The general clinical characteristics and group composition ratio of the elderly and non-elderly heat illness patients.
There were no differences in leukocyte count and neutrophil count between the elderly heat illness group and non-elderly heat illness group. The lymphocyte count, red blood cell (RBC) count, haematocrit, and platelet count in the elderly heat illness patients were lower than those in non-elderly heat illness patients (p values = 0.003, 0.029, 0.044, 0.001, respectively; t value = 3.071, 2.233, 2.059, 3.610, respectively). There were no differences in renal function of the two groups (including urea nitrogen, creatinine, and uric acid). Lactate dehydrogenase (LDH) and creatine kinase (CK) in elderly patients were significantly higher than those in non-elderly patients (p = 0.000 and 0.000, respectively; t value = −3.915 and −5.134, respectively). The blood calcium in the elderly group was lower than that in the non-elderly group (p = 0.005, t value = 2.891). Other electrolyte indicators (including blood potassium, blood sodium, and blood chloride) had no differences between the two groups. The prothrombin time (PT) and international normalized ratio (INR) in the elderly group were higher than those in the non-elderly group (p = 0.001 and 0.000, respectively; t = −3.796 and −4.027, respectively). There were no obvious differences in C-reactive protein (CRP) and liver function indicators (including total bilirubin, bilirubin, alanine aminotransferase, and aspartate aminotransferase). However, the blood albumin (ALB) and albumin–globulin ratio (A/G ratio) were lower in the elderly group than those in the non-elderly group (p = 0.003 and 0.035, respectively; t = 3.036 and 2.157, respectively). There were no obvious differences in blood gas analysis between the two groups. The APACHE II scores and MEWS scores were significantly higher in the elderly group than those in the non-elderly group (p = 0.000 and 0.000, respectively; t = −6.411 and −4.705, respectively; Table 2)
The blood examination results of the elderly and the non-elderly heat illness patients.
MCV: mean corpuscular volume; MCH: mean corpuscular hemoglobin; MCHC: mean corpuscular hemoglobin concentration; RBC: red blood cell; Hb: hemoglobin; Hct: haematocrit; PLT :platelet count; BUN: blood urea nitrogen; Cr: creatinine; UA: uric acid; LDH: lactate dehydrogenase; CK: creatine kinase; Ca++: blood calcium; K+: blood potassium; Na+: blood sodium; Cl−: blood chloride; CRP: C-reactive protein; PT: prothrombin time; INR: international normalised ratio; TB: total bilirubin; ALT: alanine aminotransferase; AST: aspartate aminotransferase; GGT: gamma-glutamyltransferase; ALP: alkaline phosphatase; TP: serum total protein; ALB: blood albumin; GLO: blood globulin; A/G ratio: albumin–globulin ratio; pH value: pondus hydrogenii value; PCO2: partial pressure of carbon dioxide; PO2: oxygen partial pressure; SBC: standard bicarbonate radical; ABE: actual base excess; SBE: standard base excess; LAC: lactic acid; So: serum oxygen concentration; APACHE II score: Acute Physiology and Chronic Health Evaluation score; MEWS: Modified Early Warning Score.

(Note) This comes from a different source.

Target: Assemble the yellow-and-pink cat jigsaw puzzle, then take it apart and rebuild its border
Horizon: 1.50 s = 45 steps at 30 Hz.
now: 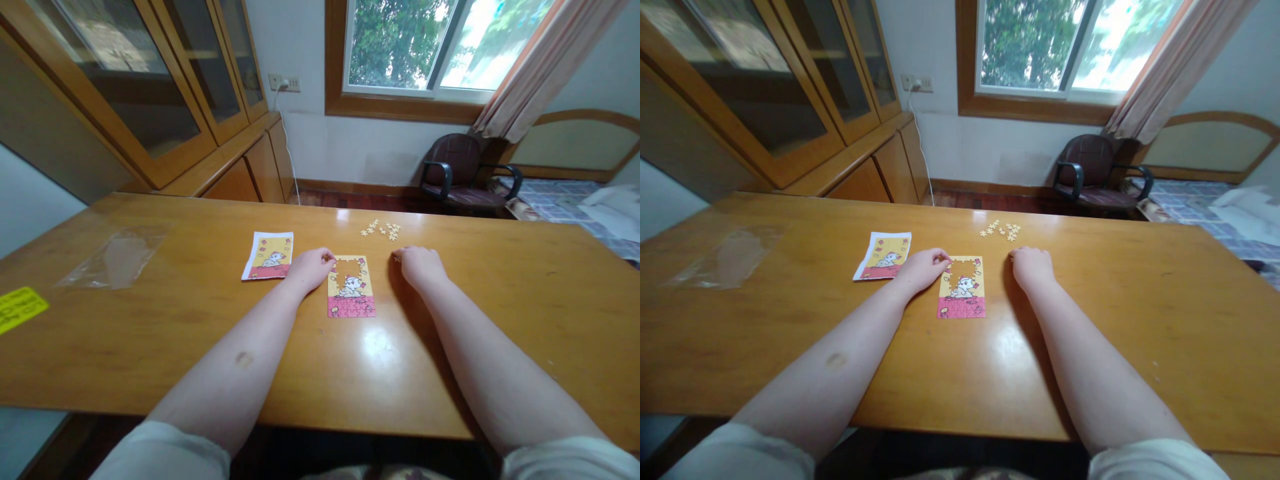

There were 21 patients with chronic diseases in the elderly group, including 10 cases of high blood pressure, 6 cases of diabetes, 5 cases of coronary artery disease, and 3 cases of schizophrenia (ruled out with neuroleptic malignant syndrome). There were 3 patients with chronic diseases in the non-elderly group, including 2 cases of high blood pressure, a case of diabetes, and a case of coronary artery disease. There were 22 patients with complications in the elderly group, including 19 cases of liver function damage, 5 cases of pneumonia (whose primary disease had been ruled out with pneumonia at admission), 8 cases of renal function damage, and 13 cases of nervous function damage. There were 6 patients with complications in the non-elderly group, including 5 cases of liver function damage and a case of nervous function damage (Table 3).
The basic diseases and complications in the elderly and non-elderly group.
There were 19 patients who improved (76%) and 6 patients who died (24%) in the elderly group, while in the non-elderly group 36 patients improved (92.3%) and 3 patients died (7.7%). There were no significance differences between the two groups (p = 0.067; Table 4). The correlation coefficient between LDH and the prognosis is 0.445 (p value = 0.000), and the correlation coefficient between CK and the prognosis is 0.405 (p value = 0.001).
The prognosis of the elderly and non-elderly heat illness patients.
The APACHE II scores and MEWS scores in the elderly group were significantly higher than those in the non-elderly group (p = 0.000 and 0.000, respectively; t = −6.411 and −4.705, respectively). The LDH and CK in the elderly group were also significantly higher than those in the non-elderly group (p = 0.000 and 0.000, respectively; t = −3.915 and −5.134, respectively; Figure 1).

A: The APACHE II score and MEWS score in elderly patients and non-elderly patients. B: The LDH and CK in elderly patients and non-elderly patients
Age was positively correlated with APACHE II scores and MEWS scores (r2 = 0.4939 and 0.3317, respectively; p value all <0.0001). APACHE II score was positively correlated with LDH and CK (r2 = 0.4103 and 0.4520, respectively; p value all <0.0001). MEWS scores were positively correlated with LDH and CK (r2 = 0.4759 and 0.5850, respectively; p value all <0.0001). APACHE II scores were significantly positively correlated with MEWS scores (r2 = 0.6816; p value < 0.0001; Figure 2).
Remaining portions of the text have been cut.